A combination of US and leading UK talent defines the debut slate of the UK Film Council's commercially-oriented Premiere Fund, while the support body's New Cinema Fund for low-budget projects aims to mix innovation with established names such as Alex Cox, Christopher Eccleston and Simon Beaufoy
Robert Altman's Gosford Park has secured the most out of all Film Council-backed projects, being granted $2.9m (£2m) from the Premiere Fund run by Robert Jones. The 1930s murder-mystery has raised some industry hackles for securing support from the National Lottery-backed fund despite its heavy amount of US elements, although it is set and to be shot in the UK with a extensive cast of leading local talent including Kristin Scott Thomas, Richard E Grant and Emily Watson.
US actor Ryan Phillippe also stars, while the script is written by UK newcomer Julian Fellowes. Altman, David Levy and Bob Balaban are producing, with Jane Frazer co-producing. London-based Capitol Films is handling worldwide sales, as well as taking a producing credit, with USA Films distributing in North America. The cast also includes Charles Dance, Michael Gambon, Jeremy Northam, Maggie Smith, Helen Mirren, James Wilby, Derek Jacobi, Kelly Macdonald, Clive Owen, Stephen Fry, Alan Bates and Eileen Atkins.

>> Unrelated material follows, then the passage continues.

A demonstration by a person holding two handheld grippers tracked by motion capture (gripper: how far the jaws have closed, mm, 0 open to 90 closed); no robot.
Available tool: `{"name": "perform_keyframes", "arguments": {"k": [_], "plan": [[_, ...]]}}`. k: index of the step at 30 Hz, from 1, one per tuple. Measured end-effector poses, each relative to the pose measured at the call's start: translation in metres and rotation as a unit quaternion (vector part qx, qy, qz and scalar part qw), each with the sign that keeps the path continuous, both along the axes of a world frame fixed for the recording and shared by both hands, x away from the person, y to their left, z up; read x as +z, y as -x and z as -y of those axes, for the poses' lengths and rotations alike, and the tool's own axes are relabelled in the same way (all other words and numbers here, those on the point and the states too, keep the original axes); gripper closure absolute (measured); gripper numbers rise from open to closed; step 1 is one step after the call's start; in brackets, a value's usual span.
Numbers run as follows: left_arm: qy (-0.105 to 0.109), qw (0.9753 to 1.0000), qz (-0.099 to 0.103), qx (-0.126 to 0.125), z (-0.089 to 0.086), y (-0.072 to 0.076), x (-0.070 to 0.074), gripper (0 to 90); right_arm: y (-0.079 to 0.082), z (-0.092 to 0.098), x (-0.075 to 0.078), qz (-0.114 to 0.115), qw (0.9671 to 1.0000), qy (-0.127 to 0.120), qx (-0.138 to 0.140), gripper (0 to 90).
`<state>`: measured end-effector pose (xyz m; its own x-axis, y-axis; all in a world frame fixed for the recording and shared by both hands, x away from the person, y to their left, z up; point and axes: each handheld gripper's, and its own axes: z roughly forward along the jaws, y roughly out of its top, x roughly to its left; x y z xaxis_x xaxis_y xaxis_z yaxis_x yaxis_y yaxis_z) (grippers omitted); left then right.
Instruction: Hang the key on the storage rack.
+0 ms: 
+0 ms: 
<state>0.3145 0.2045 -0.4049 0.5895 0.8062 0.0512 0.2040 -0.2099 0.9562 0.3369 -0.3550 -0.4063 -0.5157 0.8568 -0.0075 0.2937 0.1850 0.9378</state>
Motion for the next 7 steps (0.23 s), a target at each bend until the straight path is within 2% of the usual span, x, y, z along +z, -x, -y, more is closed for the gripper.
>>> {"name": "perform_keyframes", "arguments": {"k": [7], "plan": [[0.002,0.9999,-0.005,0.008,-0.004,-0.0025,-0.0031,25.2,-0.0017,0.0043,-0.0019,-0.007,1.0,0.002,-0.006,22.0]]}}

The Premiere fund is pumping $1.7m (£1.2m) into Mike Bassett: England Manager, a mockumentary comedy about the England squad at the World Cup. Directed by Steve Barron, the cast includes Ricky Tomlinson, Amanda Redman, Phil Jupitus and Robbie Gee. Neil Peplow is producing, with the UK's Entertainment Film Distributors and the US' Hallmark Entertainment also on board.
Jones is also backing FilmFour's Miranda to the tune of £850,000. The romantic comedy thriller starring Christina Ricci, John Hurt and John Simm. Directed by Marc Munden, the picture is produced by Laurence Bowen's Feelgood Films from a script by Rob Young.
The $7.2m (£5m) annual New Cinema Fund for low budget and innovative projects is investing $743,000 (£500,000) in Revengers Tragedy, the first all-British project from director Alex Cox (Repo Man, Sid & Nancy). Christopher Eccleston, Steven Berkoff and Margi Clarke star in Frank Cottrell Boyce's adaptation of Thomas Middleton's Jacobean classic.
Cox's updated take is set in a future where the hero Vindici returns from self-exile at sea to seek revenge for the rape and murder of his wife by the all-powerful Duke. Margaret Matheson's Bard Entertainments, which has credits including Eve's Bayou and Antonia's Line, is producing.
The fund is also investing $294,000 (£202,597) in This Is Not A Love Song, a thriller directed by The Darkest Light's Bille Eltringham and written by The Full Monty's Simon Beaufoy. To be shot on digital video over 12 days, the story of a farmer and his friends hunting down two small-time criminals is billed as "reminiscent of a dark western". Darkest's Light's Mark Blaney is producing, while Under The Skin's Kate Ogborn is executive producing.
Additionally, Bloody Sunday has secured $362,000 (£250,000) from the fund. The politically-charged story of the 1972 killing of unarmed civilians by British paratroopers in Northern Ireland is being directed by Paul Greengrass, whose feature credits include The Theory Of Flight. Mark Redhead is producing and Granada Film's Pippa Cross is executive producing with Arthur Lappin and Jim Sheridan of Hell's Kitchen. James Nesbitt and Tim Pigott-Smith are starring, with Portman Films handling international sales.
Finally, Ape, which has $217,000 (£150,000) from the fund, is an animation about a frustrated orang-utan who escapes New York's Bronx Zoo in the 1920s to fulfil his dream of becoming a national celebrity chat-show host. Rory Bresnihan is writing and directing, while producing duties go to Robert Walpole and Paddy Breathnach of Treasure Films, which has credits including I Went Down and Saltwater.
"I am delighted to announce our first slate of investments across a wide variety of talent exploring film, digital production and delivery technology," said Paul Trijbits, head of the New Cinema Fund.